[Start of Attachment]
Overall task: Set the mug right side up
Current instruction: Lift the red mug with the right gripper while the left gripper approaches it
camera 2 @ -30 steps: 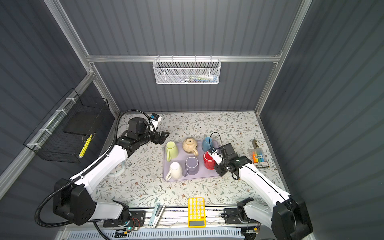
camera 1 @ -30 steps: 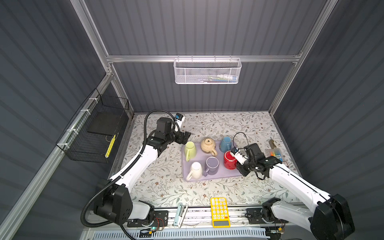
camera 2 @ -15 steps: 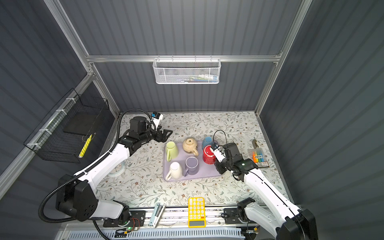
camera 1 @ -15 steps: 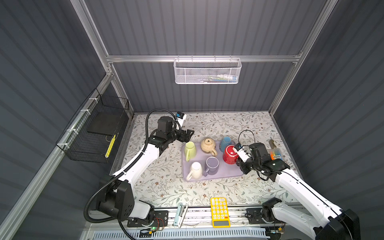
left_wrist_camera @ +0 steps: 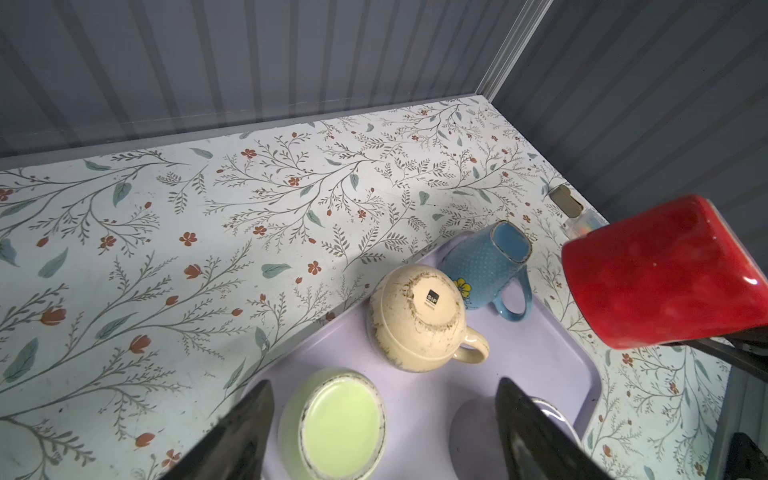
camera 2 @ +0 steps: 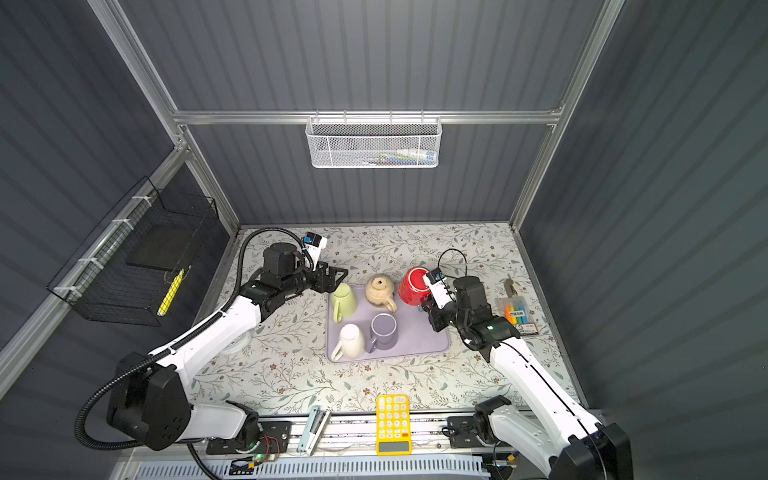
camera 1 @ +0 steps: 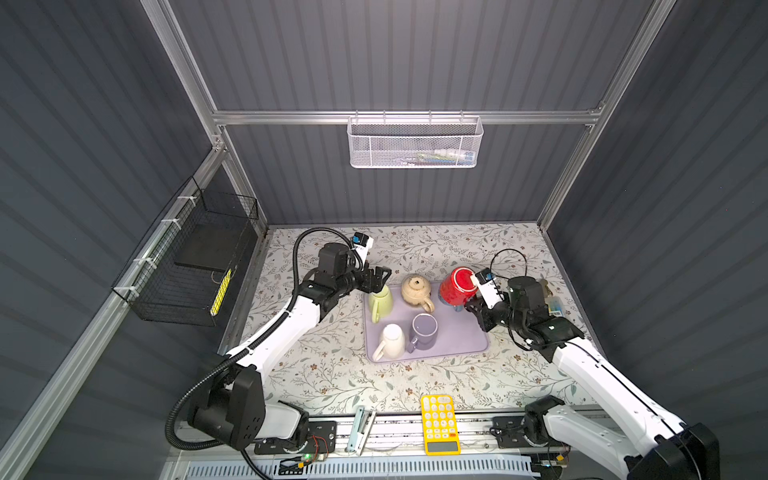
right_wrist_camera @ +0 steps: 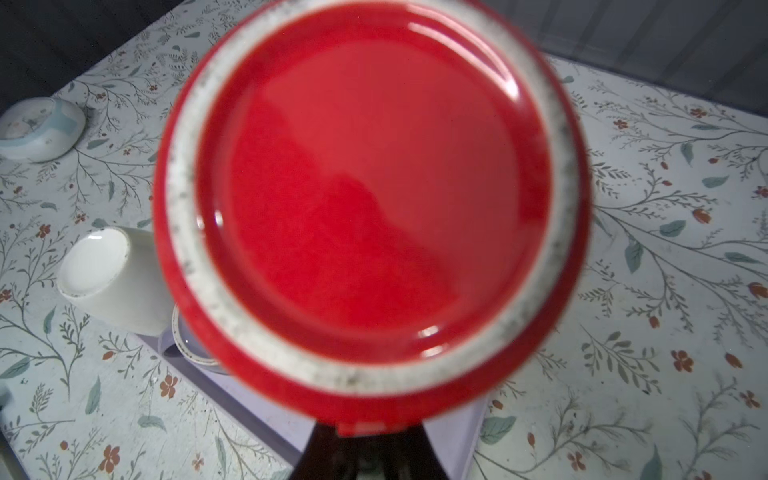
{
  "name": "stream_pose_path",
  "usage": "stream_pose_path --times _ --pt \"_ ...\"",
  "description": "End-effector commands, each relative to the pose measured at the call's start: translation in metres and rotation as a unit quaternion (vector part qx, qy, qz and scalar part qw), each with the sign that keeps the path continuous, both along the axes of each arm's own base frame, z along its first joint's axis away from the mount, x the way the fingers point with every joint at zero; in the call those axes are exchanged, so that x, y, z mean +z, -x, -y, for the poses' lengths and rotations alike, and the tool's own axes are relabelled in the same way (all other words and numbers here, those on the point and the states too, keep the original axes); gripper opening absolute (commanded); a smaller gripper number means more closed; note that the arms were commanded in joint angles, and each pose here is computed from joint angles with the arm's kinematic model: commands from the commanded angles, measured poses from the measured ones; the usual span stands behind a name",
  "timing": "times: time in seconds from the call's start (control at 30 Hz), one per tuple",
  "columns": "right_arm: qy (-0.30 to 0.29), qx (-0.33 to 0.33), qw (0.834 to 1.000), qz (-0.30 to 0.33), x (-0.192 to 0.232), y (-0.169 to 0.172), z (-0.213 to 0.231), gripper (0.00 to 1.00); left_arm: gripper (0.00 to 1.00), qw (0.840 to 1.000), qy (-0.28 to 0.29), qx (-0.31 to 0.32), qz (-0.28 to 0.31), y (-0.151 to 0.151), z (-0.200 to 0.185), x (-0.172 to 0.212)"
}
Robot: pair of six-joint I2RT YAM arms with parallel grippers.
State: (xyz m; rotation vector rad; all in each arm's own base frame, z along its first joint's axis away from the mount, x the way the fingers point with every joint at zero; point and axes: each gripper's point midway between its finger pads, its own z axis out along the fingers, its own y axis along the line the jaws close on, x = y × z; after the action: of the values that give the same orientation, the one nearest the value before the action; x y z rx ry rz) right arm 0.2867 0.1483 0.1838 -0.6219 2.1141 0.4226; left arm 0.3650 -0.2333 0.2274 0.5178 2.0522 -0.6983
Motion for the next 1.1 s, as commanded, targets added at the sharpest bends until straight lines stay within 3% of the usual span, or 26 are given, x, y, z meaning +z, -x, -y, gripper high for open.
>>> stream_pose_path --times 0.0,0.67,1.07 --pt "-0.056 0.009 0.996 0.073 0.042 -0.014 -0.011 0.0 0.83 1.0 0.029 -0.009 0.002 0.007 0.008 0.009" --pt "-0.149 0.027 0.982 0.114 0.065 -0.033 -0.024 0.0 0.83 0.992 0.115 -0.058 -0.016 0.016 0.048 0.014" --pt "-0.206 0.058 0.969 0.12 0.071 -0.039 -0.035 0.0 0.83 0.969 0.21 -0.128 -0.023 0.027 0.084 0.031"
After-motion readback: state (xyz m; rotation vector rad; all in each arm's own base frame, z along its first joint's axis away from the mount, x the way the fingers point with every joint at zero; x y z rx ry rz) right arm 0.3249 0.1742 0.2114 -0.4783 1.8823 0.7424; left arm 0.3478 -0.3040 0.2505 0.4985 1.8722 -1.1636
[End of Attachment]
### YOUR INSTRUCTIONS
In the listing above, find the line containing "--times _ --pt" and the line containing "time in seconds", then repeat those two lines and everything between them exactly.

### PROBLEM SOLUTION
  "usage": "stream_pose_path --times _ --pt \"_ ...\"",
  "description": "End-effector commands, each relative to the pose measured at the call's start: translation in metres and rotation as a unit quaternion (vector part qx, qy, qz and scalar part qw), each with the sign that keeps the path continuous, both along the axes of each arm's own base frame, z along its first joint's axis away from the mount, x the way the fingers point with every joint at zero; in the call those axes are exchanged, so that x, y, z mean +z, -x, -y, for the poses' lengths and rotations alike, and the tool's own axes are relabelled in the same way (all other words and numbers here, those on the point and the states too, keep the original axes); gripper opening absolute (commanded); a smaller gripper number means more closed; note that the arms were commanded in joint angles, and each pose here is computed from joint angles with the arm's kinematic model: commands from the commanded angles, measured poses from the measured ones; the usual span stands behind a name",
  "timing": "times: time in seconds from the call's start (control at 30 Hz), one per tuple",

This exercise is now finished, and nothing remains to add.